At the last academy, held at a Border Patrol station near Miami, Fredrick evaluated pairs of chaplains-in-training as they role-played checking for a fellow agent who had not reported to work.

They discovered that he had been drowned in alcohol and that he was afraid he would be deployed away from his family at one of the border hotspots during the holidays. The training scenario was painfully real for the South Florida-based officer playing the distressed role – he had fallen on hard times after moving to Del Rio, Texas, for 18 months, away from his two children – as well as for Fredrick, who battled alcoholism. conquered before he became a chaplain.

Interaction with chaplains can reduce officers’ reluctance to express their emotional travails, Fredrick said.

“It is my mission every day that no young Officer Fredrick suffers alone,” he added. Fredrick, a Catholic, has been a cop for more than fifteen years and has handled tragic cases, including a smuggling attempt involving an Indian family froze to death at the Canada-US border.

Unlike the police or military, who recruit faith leaders for help with everything prevention of suicide Unpleasant dealing with the unrest after The murder of George Floydthe Border Patrol primarily trains lay agents who are endorsed by their faiths to become chaplains.

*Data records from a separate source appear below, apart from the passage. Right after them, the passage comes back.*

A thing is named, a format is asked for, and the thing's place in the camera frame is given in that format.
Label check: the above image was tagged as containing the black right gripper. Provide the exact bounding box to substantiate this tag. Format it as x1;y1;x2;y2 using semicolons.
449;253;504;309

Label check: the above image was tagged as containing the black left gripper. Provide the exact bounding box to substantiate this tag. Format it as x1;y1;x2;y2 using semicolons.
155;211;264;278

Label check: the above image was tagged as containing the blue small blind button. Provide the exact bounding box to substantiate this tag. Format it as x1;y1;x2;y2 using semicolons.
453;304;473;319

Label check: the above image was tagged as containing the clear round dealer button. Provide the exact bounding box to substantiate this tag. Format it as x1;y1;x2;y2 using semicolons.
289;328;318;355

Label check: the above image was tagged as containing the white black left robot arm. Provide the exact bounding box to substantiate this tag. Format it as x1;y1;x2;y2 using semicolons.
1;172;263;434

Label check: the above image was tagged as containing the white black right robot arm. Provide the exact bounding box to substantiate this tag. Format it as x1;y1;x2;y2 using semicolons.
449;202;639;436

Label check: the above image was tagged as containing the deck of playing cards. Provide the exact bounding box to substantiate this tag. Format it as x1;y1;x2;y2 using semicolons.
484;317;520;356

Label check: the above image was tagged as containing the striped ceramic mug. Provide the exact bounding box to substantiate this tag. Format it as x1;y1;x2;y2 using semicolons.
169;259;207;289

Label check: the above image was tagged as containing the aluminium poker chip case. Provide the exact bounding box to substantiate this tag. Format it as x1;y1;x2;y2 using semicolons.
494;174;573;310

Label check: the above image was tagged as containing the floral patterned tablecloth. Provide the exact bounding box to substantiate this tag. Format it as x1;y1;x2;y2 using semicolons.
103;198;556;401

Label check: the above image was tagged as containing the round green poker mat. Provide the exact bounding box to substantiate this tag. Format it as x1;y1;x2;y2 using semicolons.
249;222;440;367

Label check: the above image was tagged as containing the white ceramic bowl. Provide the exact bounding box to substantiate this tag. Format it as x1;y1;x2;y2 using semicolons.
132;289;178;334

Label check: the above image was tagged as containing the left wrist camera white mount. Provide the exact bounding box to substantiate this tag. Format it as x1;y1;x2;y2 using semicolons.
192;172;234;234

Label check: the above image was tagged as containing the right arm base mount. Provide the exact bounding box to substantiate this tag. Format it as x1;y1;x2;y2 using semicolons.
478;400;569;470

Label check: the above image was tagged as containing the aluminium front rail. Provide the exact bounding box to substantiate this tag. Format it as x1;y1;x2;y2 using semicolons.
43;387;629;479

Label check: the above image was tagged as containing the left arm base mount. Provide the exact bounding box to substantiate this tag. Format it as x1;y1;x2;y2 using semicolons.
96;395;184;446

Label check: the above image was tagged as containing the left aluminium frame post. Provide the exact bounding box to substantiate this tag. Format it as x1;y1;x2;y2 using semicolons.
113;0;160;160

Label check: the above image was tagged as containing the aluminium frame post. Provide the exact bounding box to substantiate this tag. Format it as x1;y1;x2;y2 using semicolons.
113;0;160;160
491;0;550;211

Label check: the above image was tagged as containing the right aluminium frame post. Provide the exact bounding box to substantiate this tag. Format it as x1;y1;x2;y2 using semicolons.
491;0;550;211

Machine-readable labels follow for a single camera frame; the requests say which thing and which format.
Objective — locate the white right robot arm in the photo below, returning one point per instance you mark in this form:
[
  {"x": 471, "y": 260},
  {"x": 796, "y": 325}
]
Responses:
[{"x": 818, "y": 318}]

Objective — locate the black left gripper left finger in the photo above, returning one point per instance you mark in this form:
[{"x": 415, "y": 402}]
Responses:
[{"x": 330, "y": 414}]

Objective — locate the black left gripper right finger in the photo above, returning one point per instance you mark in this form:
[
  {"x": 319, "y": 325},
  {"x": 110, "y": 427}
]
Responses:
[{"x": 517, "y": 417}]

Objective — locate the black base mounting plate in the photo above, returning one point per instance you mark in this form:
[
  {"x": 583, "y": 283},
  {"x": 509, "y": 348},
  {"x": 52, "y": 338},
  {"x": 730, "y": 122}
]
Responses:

After graduation, they join approximately 240 other chaplains and return to their regular jobs, but are constantly on call to provide largely confidential care for the well-being of their 20,000 fellow officers.

Although most chaplains are Christian, Muslim and Jewish officers, they have also been recently trained. The chaplains do not offer faith-specific worship and only bring up religion if the person they are helping does so first.

“I’m not here to proselytize or proselytize,” says academy instructor Jason Wilhite, a cop in Casa Grande, Arizona, and a member of The Church of Jesus Christ of Latter-day Saints. He has been a chaplain since 2015 and was previously involved in the agency’s non-religious, mental health-focused peer support program after a fellow officer was killed in a car crash.

Agent Jesus Vasavilbaso decided to participate in the Border Patrol’s peer support program after witnessing the trauma of repeatedly responding to calls from lost and dying migrants in the unforgiving desert southwest of Tucson, Arizona.

“Sometimes you go home and keep thinking you didn’t find them,” he said. “That’s why it’s so important that we constantly check on each other.”

At the most recent chaplain academy, which lasted 2.5 weeks, the fifteen chaplains in training – mostly from the Border Patrol, plus a few officers from the Fish and Wildlife Service and the Bureau of Land Management – ​​practiced real-life scenarios, including responding to a fatal wreck involving officers and informing a spouse that their loved one died on the job.

Chris Day, a chaplain since 2017, evaluated trainees trying to comfort an officer who kept shouting that it was all his fault his partner had been killed. In the training scenario, their car crashed while chasing someone crossing the border illegally.

Day praised the interns’ efforts to get the officer to talk, but advised them not to say, “I understand.” Because you don’t.”

Later, Day told the class that he helped an officer who saw the smugglers he was pursuing crashing their car into a family, seriously injuring a toddler. He said the officer at the scene “ugly cried” and kept repeating that his child was the same age, so Day took him aside and then continued.

“We figured it out,” said Day, a Baptist with a psalm verse tattooed on his right arm.